Push yourself out of your comfort zone

Cassie LaJeunesse, Campus Carrier Deputy News Editor

I’m a very cautious person. I always have been. My brother criticized my driving as being “too cautious” before he’d ever been behind the wheel of a car. I’m scared of heights, I’m scared of dark places, I’m scared to talk to strangers more often than not. I’ve been the one to sit out of activities more times than I could count because I don’t want to take the risk.

If I had to pick a life lesson that I’ve learned in college, it’s that stepping outside of your comfort zone can lead to incredible results. Berry itself is far outside my comfort zone: I’m six hours from home in a different state, and I came here not knowing anyone.
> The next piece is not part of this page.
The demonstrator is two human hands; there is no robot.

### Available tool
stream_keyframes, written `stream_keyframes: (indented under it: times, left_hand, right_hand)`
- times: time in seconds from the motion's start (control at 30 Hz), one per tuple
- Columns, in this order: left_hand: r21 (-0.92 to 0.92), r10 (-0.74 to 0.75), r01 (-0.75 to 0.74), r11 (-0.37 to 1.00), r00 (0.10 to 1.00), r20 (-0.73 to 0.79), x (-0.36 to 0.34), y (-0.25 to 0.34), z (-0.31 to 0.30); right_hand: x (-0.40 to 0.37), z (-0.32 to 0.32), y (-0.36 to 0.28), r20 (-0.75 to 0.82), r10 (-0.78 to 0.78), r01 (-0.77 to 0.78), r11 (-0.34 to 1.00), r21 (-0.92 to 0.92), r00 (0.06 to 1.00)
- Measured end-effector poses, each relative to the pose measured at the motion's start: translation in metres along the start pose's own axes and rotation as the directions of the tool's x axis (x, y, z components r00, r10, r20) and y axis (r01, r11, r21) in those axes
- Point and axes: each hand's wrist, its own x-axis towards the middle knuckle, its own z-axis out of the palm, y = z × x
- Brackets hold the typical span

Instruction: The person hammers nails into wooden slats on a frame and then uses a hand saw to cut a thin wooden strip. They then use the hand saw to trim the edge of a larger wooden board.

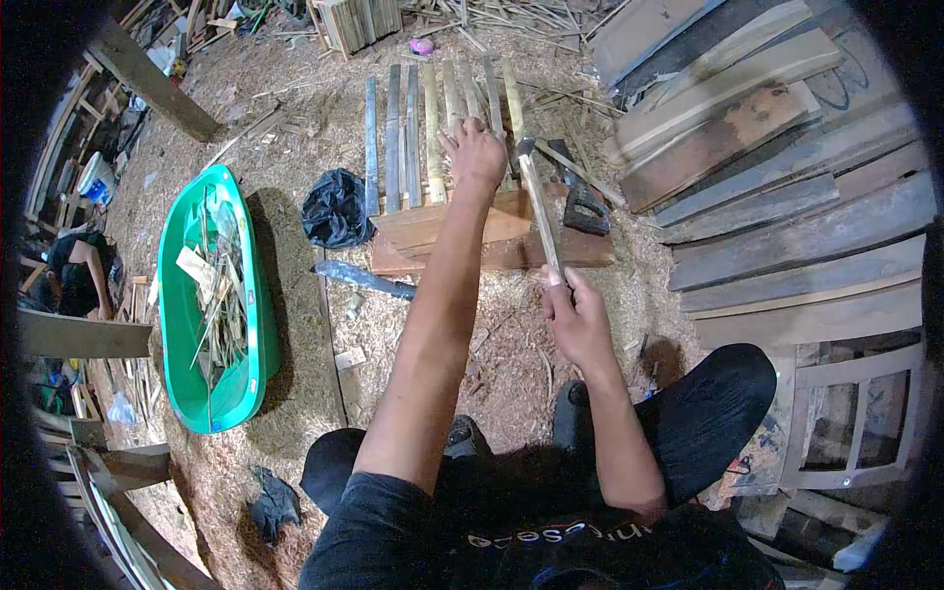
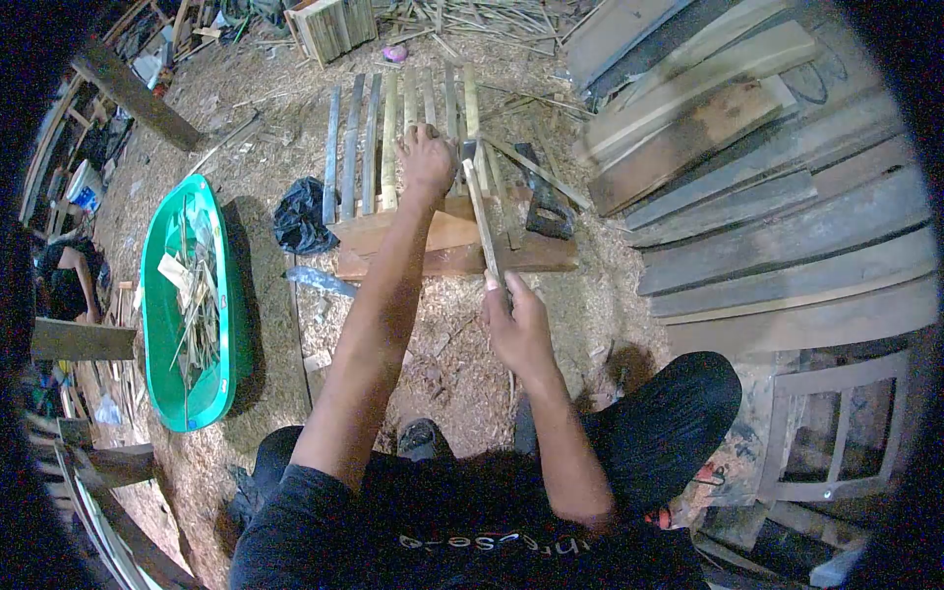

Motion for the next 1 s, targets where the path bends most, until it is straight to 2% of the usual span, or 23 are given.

Stepping outside of your comfort zone doesn’t have to be leaping into something that terrifies you. For me, it has occurred in very small, often miniscule steps, but because I was able to take these steps, I have had some new experiences that I never thought I would.

Over Easter weekend, I was convinced to attend Canterbury Club’s Communion in a Cave event. I had several concerns about this event: caves are dark, they’re underground, they often involve small spaces and low-hanging things that greatly increase my potential for injury. However, a few trusted people in my life convinced me that the benefits of this venture would far outweigh any of my reasons not to do it. The experience of participating in the traditional communion service in a cave on Good Friday was beyond incredible. I left feeling more connected to my faith, wondering why I was nervous in the first place and very thankful to the friends who had convinced me to go.

If you’re a worrier like me, I have some advice for you. Listen to the people who care about you. If they know you and know your limitations but are still trying to convince you that everything will be fine, there is a very good chance that everything will, indeed, be fine. Find these people who know you well enough to convince you to do things that make you uncomfortable. I don’t think you’ll regret it.

Because I’m perpetually worried about things, my initial response to stepping outside of my comfort zone is to overthink every worst-case scenario that could happen as a result. However, I don’t think this is a bad thing, because often, the answer to the question “What’s the worst that could happen?” really isn’t that bad.

I’ve learned that taking baby steps outside of your comfort zone can lead to great things. Reach out to a new person, visit a new place or try an activity that is completely unknown. Pretty soon, I think you’ll find that your comfort zone is expanding.